In this case, the run will be made of the time ranges that correspond exactly to events_df. If `events_df already has a run_id field (e.g. because it consists of data from multiple runs), you do not need to pass from_run, it will be read off from the data.

It is up to the storage frontend to process your request for defining a run. As a normal user, you generally only have permissions to create a new run in the DataDirectory (local files) storage frontend, where runs are recorded in json files.

Making superrun data is as easy as creating any other data. Once a superrun is defined we can make for example event_info via:

st.make('_awesome_superrun', 'event_info)

For bookkeeping each stored superrun chunk contains information of its constituents in a field called subruns e.g.:

{'0': {'end': 10, 'start': 0},
 '1': {'end': 30, 'start': 20},
 '2': {'end': 50, 'start': 40}}

Where the keys represent the subrun_ids and start/end the start and end of the corresponding first/last chunk included in the superrun chunk. The same information can also be found in the metadata of the individual chunks:

{'chunk_i': 0,
 'end': 50,
 'filename': 'records-j3nd2fjbiq-000000',
 'filesize': 2343,
 'first_endtime': 1,
 'first_time': 0,
 'last_endtime': 50,
 'last_time': 49,
 'n': 300,
 'nbytes': 77100,
 'run_id': '_superrun_test',
 'start': 0,
 'subruns': {'0': {'end': 10, 'start': 0},
             '1': {'end': 30, 'start': 20},
             '2': {'end': 50, 'start': 40}}}

After creating data we can load the superrun as we are used to and combine it with other data_types of the same kind too.

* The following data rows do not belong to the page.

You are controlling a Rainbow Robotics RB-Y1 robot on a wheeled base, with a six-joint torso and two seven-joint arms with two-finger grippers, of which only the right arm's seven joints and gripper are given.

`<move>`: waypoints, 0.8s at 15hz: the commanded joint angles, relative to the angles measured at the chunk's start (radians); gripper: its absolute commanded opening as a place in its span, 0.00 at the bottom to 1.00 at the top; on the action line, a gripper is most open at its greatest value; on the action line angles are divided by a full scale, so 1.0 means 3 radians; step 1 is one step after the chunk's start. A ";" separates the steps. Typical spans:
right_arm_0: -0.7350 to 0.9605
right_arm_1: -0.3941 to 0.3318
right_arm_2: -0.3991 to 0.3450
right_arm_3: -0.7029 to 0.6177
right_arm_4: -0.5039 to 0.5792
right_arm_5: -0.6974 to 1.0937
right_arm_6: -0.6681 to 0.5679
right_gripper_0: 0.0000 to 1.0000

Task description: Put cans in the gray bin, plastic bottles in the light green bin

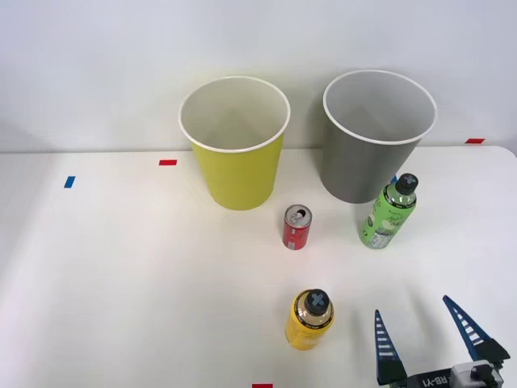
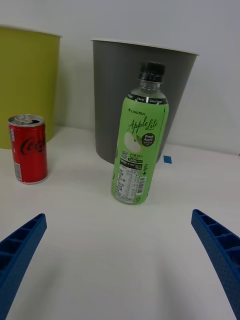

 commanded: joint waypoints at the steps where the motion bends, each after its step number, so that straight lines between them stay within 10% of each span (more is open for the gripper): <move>1: 0.0152 -0.0057 0.0011 -0.0001 -0.0037 -0.0172 0.0004 1.00; 12: 0.0382 -0.0036 0.0011 -0.0001 -0.0175 -0.0412 0.0004 1.00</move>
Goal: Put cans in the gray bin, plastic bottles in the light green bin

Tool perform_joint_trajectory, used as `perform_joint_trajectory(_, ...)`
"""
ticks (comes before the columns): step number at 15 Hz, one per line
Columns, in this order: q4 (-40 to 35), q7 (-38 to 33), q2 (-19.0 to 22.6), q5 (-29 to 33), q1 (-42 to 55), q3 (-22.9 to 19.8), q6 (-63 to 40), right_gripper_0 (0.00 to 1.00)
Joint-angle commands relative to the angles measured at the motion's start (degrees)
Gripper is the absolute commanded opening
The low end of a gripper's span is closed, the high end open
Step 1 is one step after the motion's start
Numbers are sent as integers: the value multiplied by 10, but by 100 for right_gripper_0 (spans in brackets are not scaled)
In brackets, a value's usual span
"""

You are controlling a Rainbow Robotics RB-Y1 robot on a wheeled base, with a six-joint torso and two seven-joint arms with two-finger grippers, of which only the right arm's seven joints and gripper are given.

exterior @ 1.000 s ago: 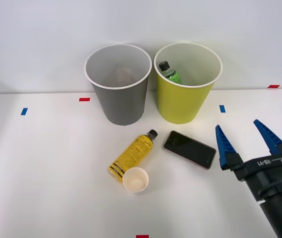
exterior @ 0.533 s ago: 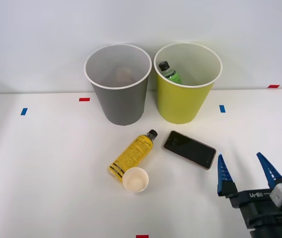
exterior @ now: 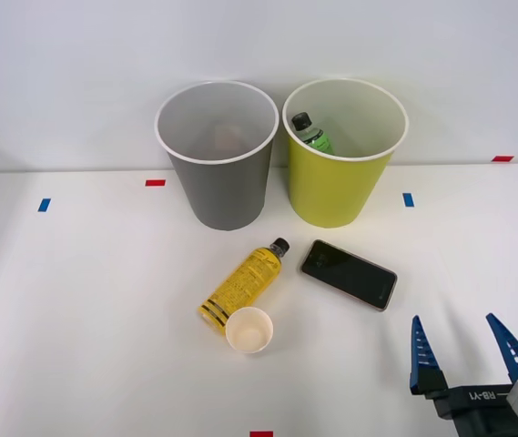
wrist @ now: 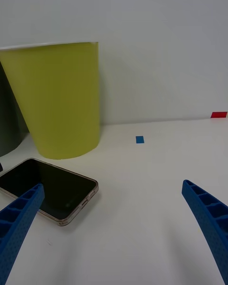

To work more easily with superruns all chunks have also the properties chunk.is_superun as well as chunk.first_subrun and chunk.last_subrun.

If you wish to make/store a superrun you have to specify the context option:

st.set_context_config({'write_superruns': True})

Superruns follow the same saving rules (SaveWhen.TARGET, SaveWhen.EXPLICIT or SaveWhen.ALWAYS) as regular runs.

How superruns work

As mentioned above, strax builds data for superruns by slicing data of the subruns. Thus, peaks from a superrun come from the peaks of the subruns, which are built from their own records as usual.

Defaults for settings can be runid-dependent in strax, although this is not preferred any longer. If an option specifies default_per_run=[(run, setting), (run2, setting2)], then runs in between run and run2 will use setting, and runs after run2 setting2. Superruns store a deterministic hash of this default_per_run specification for tracking purposes.

You cannot currently go directly from the superrun’s records to the superrun’s peaks. This would be tricky to implement, since (1) (2) even with the same settings, many plugins choose to do something different depending on the run_id. For example, in straxen the gain model is specified by a file, but which gains from the file are actually used is dependent on the runid.

Thus, superruns won’t help build data faster, but they will speed up loading data after it has been built. This is important, because strax’ overhead for loading a run is larger than hax, due to its version and option tracking (this is only true if per-run-default options are allowed).